Sunak’s recent announcement of a £200 loan to help offset spiralling fuel bills has not gone down well, and shows a lack of empathy for those faced with a choice of heating or eating while the Chancellor muses how to spend time in his other homes – reportedly a £7m, five bedroom house in Kensington in London, a flat in Kensington said to be kept for visiting relatives, and an apartment in Santa Monica, California.
Backed no deal
Nor does the guarded and quiet Sunak play the parliamentary game. He has been very quiet about Partygate, perhaps partly through loyalty, perhaps with his own future career in mind.
Tatler says: “At the height of tensions over Brexit last year, he was cheerfully going around Westminster saying he would back ‘no deal’ if push came to shove. He struck the right note, in the right place, at the right time.”

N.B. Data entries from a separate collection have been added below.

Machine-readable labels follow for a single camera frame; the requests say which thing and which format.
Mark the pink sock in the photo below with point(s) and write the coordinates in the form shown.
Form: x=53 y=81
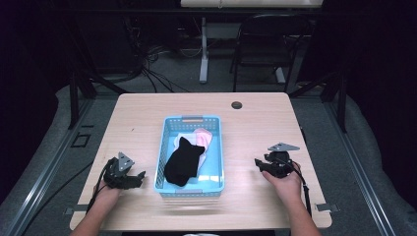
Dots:
x=205 y=137

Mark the person's right hand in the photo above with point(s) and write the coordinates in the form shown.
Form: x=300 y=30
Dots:
x=285 y=187

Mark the white desk leg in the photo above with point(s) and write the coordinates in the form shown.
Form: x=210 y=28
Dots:
x=204 y=59

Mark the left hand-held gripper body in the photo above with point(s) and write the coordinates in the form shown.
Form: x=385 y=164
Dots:
x=117 y=170

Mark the blue plastic basket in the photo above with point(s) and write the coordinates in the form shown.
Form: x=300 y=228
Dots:
x=214 y=170

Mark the white sock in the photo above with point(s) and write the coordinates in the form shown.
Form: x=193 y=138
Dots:
x=179 y=139

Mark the white desk foot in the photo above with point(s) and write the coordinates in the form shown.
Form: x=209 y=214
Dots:
x=280 y=75

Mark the grey metal table bracket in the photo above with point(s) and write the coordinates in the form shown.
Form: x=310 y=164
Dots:
x=326 y=207
x=74 y=209

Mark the person's left hand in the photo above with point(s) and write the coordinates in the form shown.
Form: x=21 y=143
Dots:
x=107 y=193

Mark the black sock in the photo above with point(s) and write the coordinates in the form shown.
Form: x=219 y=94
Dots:
x=183 y=164

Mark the aluminium floor rail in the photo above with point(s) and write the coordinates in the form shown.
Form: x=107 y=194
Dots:
x=42 y=177
x=360 y=170

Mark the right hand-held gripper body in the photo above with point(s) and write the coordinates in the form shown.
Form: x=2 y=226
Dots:
x=280 y=164

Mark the black metal frame stand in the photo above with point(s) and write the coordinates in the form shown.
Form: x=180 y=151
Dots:
x=341 y=98
x=74 y=98

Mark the black folding chair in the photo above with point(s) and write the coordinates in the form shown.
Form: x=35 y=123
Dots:
x=288 y=36

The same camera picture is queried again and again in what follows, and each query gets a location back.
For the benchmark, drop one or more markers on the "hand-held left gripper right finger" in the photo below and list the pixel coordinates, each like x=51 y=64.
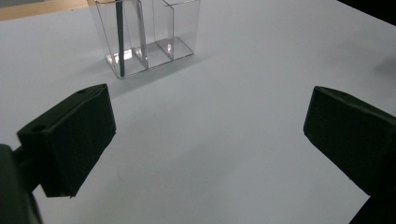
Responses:
x=351 y=137

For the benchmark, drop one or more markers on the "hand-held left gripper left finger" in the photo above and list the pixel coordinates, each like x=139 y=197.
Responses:
x=71 y=140

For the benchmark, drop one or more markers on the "striped pencil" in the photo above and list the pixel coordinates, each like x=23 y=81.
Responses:
x=120 y=40

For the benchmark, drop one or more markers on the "clear plastic pen holder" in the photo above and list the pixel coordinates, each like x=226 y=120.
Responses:
x=149 y=34

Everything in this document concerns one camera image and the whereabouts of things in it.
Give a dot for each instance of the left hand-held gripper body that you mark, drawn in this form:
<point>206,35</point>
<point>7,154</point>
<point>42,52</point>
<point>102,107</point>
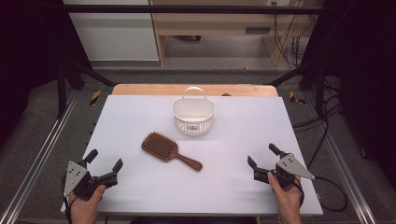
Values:
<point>75,178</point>

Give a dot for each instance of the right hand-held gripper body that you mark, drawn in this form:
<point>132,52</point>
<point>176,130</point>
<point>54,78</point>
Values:
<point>291,169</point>

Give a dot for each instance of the brown wooden paddle hairbrush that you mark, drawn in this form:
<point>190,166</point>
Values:
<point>160,146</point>

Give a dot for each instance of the white plastic perforated basket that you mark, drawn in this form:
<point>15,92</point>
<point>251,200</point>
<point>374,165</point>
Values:
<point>193,123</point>

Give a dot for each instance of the person's left hand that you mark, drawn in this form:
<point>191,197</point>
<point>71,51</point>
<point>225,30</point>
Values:
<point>84,207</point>

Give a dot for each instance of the person's right hand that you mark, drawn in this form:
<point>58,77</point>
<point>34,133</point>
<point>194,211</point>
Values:
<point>288,202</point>

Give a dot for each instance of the white table board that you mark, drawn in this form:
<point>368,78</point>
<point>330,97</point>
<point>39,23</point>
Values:
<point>218,186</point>

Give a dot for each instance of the yellow black tape strip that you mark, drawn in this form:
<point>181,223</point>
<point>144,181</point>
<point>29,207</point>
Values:
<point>292,97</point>
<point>95,97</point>

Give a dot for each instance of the black metal stand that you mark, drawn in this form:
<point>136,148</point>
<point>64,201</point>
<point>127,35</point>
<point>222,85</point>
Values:
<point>62,90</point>
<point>320,90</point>

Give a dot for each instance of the black curtain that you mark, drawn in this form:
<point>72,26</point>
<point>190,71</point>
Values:
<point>28,62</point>
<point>367,77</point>

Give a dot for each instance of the white cabinet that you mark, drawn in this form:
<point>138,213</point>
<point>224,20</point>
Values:
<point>115,37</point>

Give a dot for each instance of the light wooden desk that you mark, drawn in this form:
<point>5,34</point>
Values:
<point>218,21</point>

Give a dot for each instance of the aluminium floor rail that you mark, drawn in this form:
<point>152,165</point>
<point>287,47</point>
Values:
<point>40,155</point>
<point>345,174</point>

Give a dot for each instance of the black horizontal frame bar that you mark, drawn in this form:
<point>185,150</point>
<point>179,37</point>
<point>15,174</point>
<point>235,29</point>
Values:
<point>186,9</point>

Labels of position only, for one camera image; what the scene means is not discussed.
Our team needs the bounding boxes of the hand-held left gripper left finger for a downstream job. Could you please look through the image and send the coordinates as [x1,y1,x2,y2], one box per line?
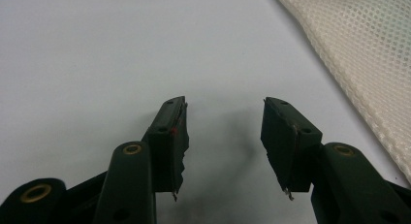
[93,95,190,224]

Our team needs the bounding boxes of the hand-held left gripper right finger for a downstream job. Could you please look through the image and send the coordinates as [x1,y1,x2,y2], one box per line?
[260,96,411,224]

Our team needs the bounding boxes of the clear plastic bag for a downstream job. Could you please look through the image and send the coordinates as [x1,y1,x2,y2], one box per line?
[269,0,411,185]

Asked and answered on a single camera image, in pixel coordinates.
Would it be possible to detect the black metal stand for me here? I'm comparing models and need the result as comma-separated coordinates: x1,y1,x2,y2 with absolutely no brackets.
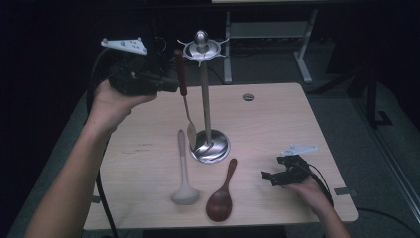
362,67,394,129

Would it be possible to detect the black floor cable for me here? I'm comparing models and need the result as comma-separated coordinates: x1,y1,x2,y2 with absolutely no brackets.
356,206,420,238

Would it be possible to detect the grey metal floor rail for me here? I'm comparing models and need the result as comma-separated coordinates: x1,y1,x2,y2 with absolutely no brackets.
352,98,420,216

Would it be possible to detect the steel spatula with brown handle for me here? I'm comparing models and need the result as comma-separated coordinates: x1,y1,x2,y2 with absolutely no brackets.
173,49,198,152

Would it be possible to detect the person's right hand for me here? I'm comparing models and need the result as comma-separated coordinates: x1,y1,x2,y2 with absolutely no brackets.
284,176,328,214

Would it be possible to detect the right hand-held gripper black cable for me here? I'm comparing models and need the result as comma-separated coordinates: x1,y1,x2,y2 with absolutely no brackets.
302,164,335,208

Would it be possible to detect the white metal table frame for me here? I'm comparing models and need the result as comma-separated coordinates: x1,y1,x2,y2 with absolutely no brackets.
223,8,320,85

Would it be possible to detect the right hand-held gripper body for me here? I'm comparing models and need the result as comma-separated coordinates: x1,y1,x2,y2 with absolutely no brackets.
275,144,319,187

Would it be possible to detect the steel utensil rack stand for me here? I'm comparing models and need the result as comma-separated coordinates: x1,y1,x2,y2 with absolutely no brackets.
176,29,232,165

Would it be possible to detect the person's left hand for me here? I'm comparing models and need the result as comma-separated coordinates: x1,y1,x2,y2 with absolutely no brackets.
86,79,157,134

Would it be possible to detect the brown wooden spoon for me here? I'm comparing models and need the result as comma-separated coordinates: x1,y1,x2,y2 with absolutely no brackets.
205,158,239,223

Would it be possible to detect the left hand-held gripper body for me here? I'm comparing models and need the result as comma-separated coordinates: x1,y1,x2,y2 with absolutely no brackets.
100,37,165,97

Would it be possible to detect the beige ladle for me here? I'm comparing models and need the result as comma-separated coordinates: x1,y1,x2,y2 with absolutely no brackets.
170,129,201,206

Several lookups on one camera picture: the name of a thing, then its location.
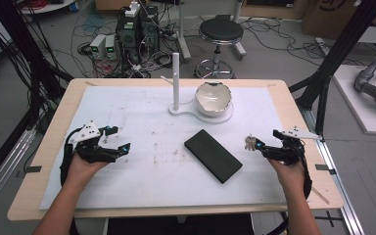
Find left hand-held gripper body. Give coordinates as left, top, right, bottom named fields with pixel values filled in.
left=68, top=119, right=118, bottom=165

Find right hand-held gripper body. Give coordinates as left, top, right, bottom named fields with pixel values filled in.
left=266, top=126, right=323, bottom=166

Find bunch of metal keys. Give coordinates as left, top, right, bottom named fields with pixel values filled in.
left=244, top=133, right=259, bottom=153

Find person's left hand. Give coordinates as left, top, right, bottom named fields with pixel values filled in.
left=64, top=151, right=112, bottom=194

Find person's right hand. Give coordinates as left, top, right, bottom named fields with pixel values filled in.
left=267, top=158, right=307, bottom=199

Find wooden table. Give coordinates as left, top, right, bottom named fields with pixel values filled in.
left=7, top=77, right=345, bottom=222

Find black tape strip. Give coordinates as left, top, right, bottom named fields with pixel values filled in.
left=15, top=164, right=43, bottom=179
left=314, top=164, right=338, bottom=176

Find white table mat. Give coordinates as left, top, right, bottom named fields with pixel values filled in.
left=38, top=85, right=288, bottom=211

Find black rectangular box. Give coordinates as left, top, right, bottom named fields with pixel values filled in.
left=183, top=128, right=244, bottom=185

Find white ceramic bowl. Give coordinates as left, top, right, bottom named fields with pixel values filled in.
left=194, top=80, right=233, bottom=118

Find white platform board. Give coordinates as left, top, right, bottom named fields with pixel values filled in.
left=332, top=64, right=376, bottom=137

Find white stand with pole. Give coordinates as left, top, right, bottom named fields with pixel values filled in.
left=160, top=52, right=235, bottom=125

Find grey power supply unit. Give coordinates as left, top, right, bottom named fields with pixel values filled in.
left=104, top=34, right=118, bottom=61
left=89, top=33, right=108, bottom=61

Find person's dark trousers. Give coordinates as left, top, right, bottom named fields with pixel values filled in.
left=107, top=212, right=255, bottom=235

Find black computer tower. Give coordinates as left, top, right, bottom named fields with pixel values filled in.
left=140, top=5, right=161, bottom=53
left=115, top=13, right=142, bottom=64

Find black round stool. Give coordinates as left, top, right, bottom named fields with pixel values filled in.
left=194, top=17, right=245, bottom=80

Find white power strip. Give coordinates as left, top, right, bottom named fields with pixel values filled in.
left=124, top=1, right=142, bottom=19

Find cardboard box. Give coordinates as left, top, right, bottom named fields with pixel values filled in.
left=301, top=0, right=368, bottom=41

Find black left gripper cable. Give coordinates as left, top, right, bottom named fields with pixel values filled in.
left=59, top=126, right=85, bottom=188

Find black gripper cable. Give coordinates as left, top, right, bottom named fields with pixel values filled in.
left=59, top=126, right=85, bottom=188
left=293, top=138, right=313, bottom=201

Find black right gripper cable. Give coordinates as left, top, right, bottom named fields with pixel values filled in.
left=293, top=138, right=313, bottom=201

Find black metal frame post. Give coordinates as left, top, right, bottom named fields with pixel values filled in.
left=288, top=0, right=376, bottom=138
left=0, top=0, right=74, bottom=131

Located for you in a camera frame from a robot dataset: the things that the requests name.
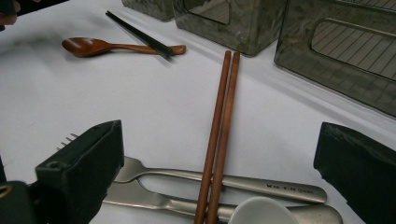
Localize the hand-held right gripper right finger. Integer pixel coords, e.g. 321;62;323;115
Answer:
313;121;396;224

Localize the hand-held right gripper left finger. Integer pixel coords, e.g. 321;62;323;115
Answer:
35;119;125;224

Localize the brown wooden spoon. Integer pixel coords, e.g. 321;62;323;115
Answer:
61;36;187;59

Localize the steel fork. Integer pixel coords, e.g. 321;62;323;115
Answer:
55;133;328;204

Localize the smoky translucent plastic bin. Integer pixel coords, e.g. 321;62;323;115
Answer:
120;0;176;22
274;0;396;119
172;0;289;57

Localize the white ceramic spoon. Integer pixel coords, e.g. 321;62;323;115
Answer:
228;196;300;224

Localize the black chopstick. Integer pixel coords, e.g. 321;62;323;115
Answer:
106;11;175;60
105;9;173;57

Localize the brown wooden chopstick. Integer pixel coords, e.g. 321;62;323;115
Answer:
205;50;241;224
193;49;233;224

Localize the steel serrated knife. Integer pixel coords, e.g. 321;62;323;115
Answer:
102;180;344;224

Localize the white table cover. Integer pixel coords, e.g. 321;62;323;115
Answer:
0;0;396;224

The Chancellor also has links with a number of right wing think tanks such as the Centre for Policy Studies (CPS), and Policy Exchange. He cited restrictions being economically damaging when a ciruit-breaker lockdown was proposed in September 2020 and has consistently argued for diluted covid restrictions.
Again from Tatler: Concern can be felt by some in Downing Street that he may have grown too popular and too important. ‘There are those who hate him, as he’s now unfireable,’ said one MP. ‘There are many who don’t like the fact another power base is emerging.’
Betting on success
But back to the bets. This is a telling paragraph from the Tatler article.
‘If we’ve lost Rishi, we’ve lost the future of the party.’
And therein surely lies the worry behind the “I wouldn’t have said it” remark. If Sunak, the guy whose bets in his financially successful hedge fund career, his espousal of Vote Leave and of Boris Johnson for Prime Minister was now seen to be rowing back on his support for the Prime Minister and for his policies (the Treasury has delayed funding for post-Covid NHS recovery so sticking an oar in Johnson’s positive messaging) then the future of the party as many see it must indeed be in jeopardy.
Rishi’s bet is now seen as no longer in favour of Johnson but in support of his own ambitions for the top.